I still can’t remember him.  Brandi shakes her head at me.  “It’s like we didn’t even go to the same school.  You never remember anyone.  Where were you?”

I stare out the window at streetlights reflected in puddles.  I see our faces in the window pane and look right through them into the still-black sky of the December morning.  I turn and look into her real eyes, and smile carefully.  “They just didn’t matter that much to me,” I say.

“Who does matter to you, Jennifer?   I swear, you’re going to end up totally alone.”

Later, after work, I unlock the front door, dump the mail on the desk, walk out of my shoes, shrug off my coat, and finally, collapse on the couch.  The cat hops up to lay across my belly, resting her head on my chest.  She is a gray-striped tabby with rings around her tail.  She purrs as I pet her.

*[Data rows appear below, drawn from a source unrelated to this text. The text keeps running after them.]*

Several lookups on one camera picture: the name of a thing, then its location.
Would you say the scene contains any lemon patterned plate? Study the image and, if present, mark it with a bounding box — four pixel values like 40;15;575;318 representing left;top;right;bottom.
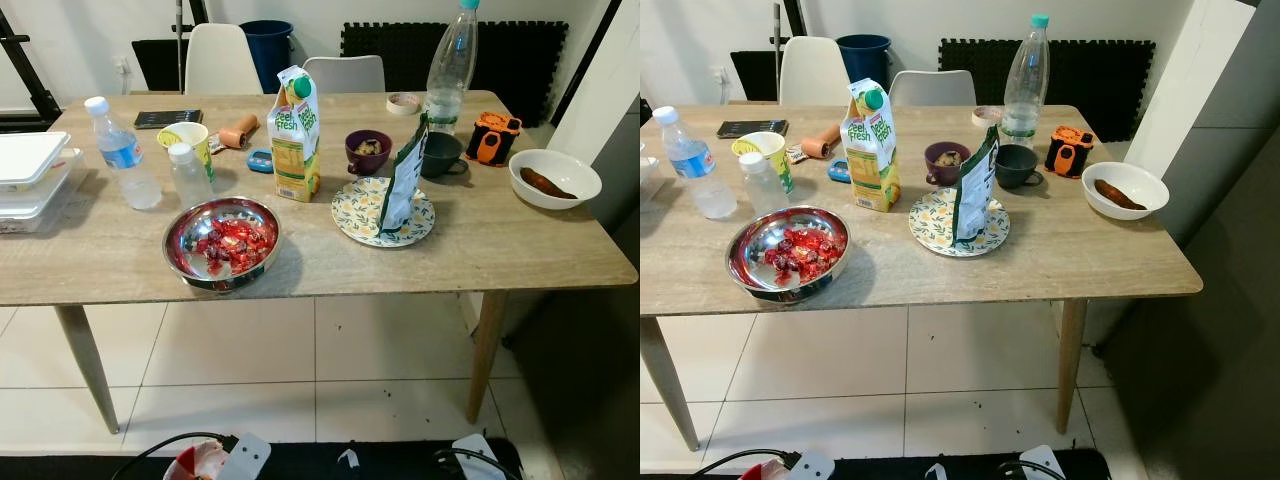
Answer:
331;177;436;248
908;188;1011;258

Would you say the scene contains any brown sweet potato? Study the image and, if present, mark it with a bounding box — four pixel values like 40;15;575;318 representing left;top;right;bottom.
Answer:
1093;178;1148;211
520;167;579;200

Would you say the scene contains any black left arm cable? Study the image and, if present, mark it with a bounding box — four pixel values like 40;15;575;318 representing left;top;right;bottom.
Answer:
110;432;241;480
690;449;801;480

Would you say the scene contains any green white snack pouch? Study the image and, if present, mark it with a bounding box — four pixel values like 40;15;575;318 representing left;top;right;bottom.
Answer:
378;112;431;237
952;124;1001;245

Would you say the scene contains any black floor mat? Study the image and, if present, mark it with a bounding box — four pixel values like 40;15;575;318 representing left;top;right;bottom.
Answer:
640;448;1111;480
0;435;526;480

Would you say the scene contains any dark green cup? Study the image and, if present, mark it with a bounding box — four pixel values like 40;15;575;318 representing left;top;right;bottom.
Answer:
420;131;469;180
995;143;1046;191

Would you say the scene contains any red wrapped candy pile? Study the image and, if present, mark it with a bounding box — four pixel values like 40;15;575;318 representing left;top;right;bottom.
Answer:
765;228;847;288
190;218;276;279

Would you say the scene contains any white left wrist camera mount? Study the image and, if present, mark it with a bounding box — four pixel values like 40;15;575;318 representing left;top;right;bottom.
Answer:
215;432;272;480
785;449;836;480

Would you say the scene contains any black rack stand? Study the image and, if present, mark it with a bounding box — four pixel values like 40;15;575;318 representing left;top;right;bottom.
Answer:
0;10;61;133

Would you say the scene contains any large black foam panel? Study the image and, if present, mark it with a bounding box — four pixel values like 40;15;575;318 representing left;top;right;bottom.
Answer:
340;20;569;129
938;39;1157;143

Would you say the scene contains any grey chair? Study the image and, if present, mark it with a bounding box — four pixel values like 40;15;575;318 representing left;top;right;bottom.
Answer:
888;69;977;108
302;55;387;96

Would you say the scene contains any shiny steel bowl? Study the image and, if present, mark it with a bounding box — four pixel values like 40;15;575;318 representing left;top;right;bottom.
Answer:
726;206;853;303
162;196;282;293

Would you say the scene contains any large clear green-cap bottle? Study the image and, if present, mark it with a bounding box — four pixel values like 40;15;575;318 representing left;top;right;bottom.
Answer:
1001;13;1052;149
424;0;480;136

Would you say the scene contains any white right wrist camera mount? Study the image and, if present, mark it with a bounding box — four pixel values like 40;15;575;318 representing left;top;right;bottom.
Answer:
1018;445;1069;480
452;433;506;480

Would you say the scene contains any small blue-label water bottle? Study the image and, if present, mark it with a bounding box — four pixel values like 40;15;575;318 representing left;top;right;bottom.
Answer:
653;106;738;220
84;96;163;211

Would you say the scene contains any white chair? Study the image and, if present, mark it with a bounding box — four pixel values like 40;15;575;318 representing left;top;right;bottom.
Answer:
779;36;854;107
184;23;263;96

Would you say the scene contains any white ceramic bowl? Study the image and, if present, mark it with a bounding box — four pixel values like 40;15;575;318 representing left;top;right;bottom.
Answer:
508;149;603;211
1081;161;1170;221

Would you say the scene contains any light wooden table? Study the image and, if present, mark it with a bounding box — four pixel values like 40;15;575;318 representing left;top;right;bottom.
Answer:
0;92;639;436
640;103;1204;453

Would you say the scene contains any maroon cup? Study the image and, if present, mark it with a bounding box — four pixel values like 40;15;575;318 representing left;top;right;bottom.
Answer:
923;141;972;188
345;130;393;177

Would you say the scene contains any small clear white-cap bottle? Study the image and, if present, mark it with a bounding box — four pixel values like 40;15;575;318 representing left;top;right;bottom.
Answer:
738;152;789;215
167;142;214;209

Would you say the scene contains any brown cylinder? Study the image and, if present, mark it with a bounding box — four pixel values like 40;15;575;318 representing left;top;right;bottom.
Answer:
800;124;843;159
219;114;260;151

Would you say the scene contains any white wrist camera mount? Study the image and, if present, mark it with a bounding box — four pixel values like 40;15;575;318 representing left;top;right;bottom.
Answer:
785;449;836;480
1018;445;1069;480
215;432;272;480
452;433;506;480

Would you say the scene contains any orange black gadget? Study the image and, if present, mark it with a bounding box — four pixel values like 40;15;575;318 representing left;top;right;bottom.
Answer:
467;111;523;168
1045;125;1098;179

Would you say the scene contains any small black foam panel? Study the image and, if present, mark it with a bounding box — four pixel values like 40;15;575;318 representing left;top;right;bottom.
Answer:
730;50;784;103
132;39;189;93

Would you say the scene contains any clear plastic food container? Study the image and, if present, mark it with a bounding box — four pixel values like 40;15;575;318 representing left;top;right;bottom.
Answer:
0;150;86;234

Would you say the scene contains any yellow green paper cup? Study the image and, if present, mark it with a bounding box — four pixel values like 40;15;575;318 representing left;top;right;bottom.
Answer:
157;122;216;181
731;132;796;193

The phone rings.  But I don’t answer it.  I can hear my stomach growling.  I haven’t eaten since breakfast with Brandi this morning.  I feel the hollow twang inside my belly, like the voice of a guitar string vibrating inside me.  But if I get up to make something, I’ll disturb the cat.  I listen to the sound of Brandi’s voice in my head.  “You’re going to end up totally alone.”  I push the cat to the floor and walk to the back of the house.  I turn on the electric heating pad and curl myself around it under the goose-down comforter like I imagine I did with the hot-water bottle my mother might have made for me when I was sick.  When my eyes get used to the dark, I can see the outline of trees against the just-black sky of the December evening filling my bedroom window.  I slide the window sideways so that I can’t see my reflection in the glass and the night air rushes into the room, wet with rain and smelling of pine trees and old blackberry bushes.  I fall asleep listening to water dripping off the gutters and the clock ticking in the hall outside my door.

I wake up yelling in the middle of the night.  I sit up so fast in bed that it leaves me dizzy and I have to hold on to the headboard.  My panic consumes me.  This nameless wanting that searches me out in my sleep.  My cheeks are wet with tears.  I sit on the edge of the bed until morning comes. 

“Jennifer!  Wait, Jennifer!”  There is a girl calling my name from the other side of the coffee shop.  I turn to look at her and she walks over, rolling her eyes at me.  “Jeez.  Weren’t you going to walk with me?”

I have no idea who she is.  “Do I know you?” I ask.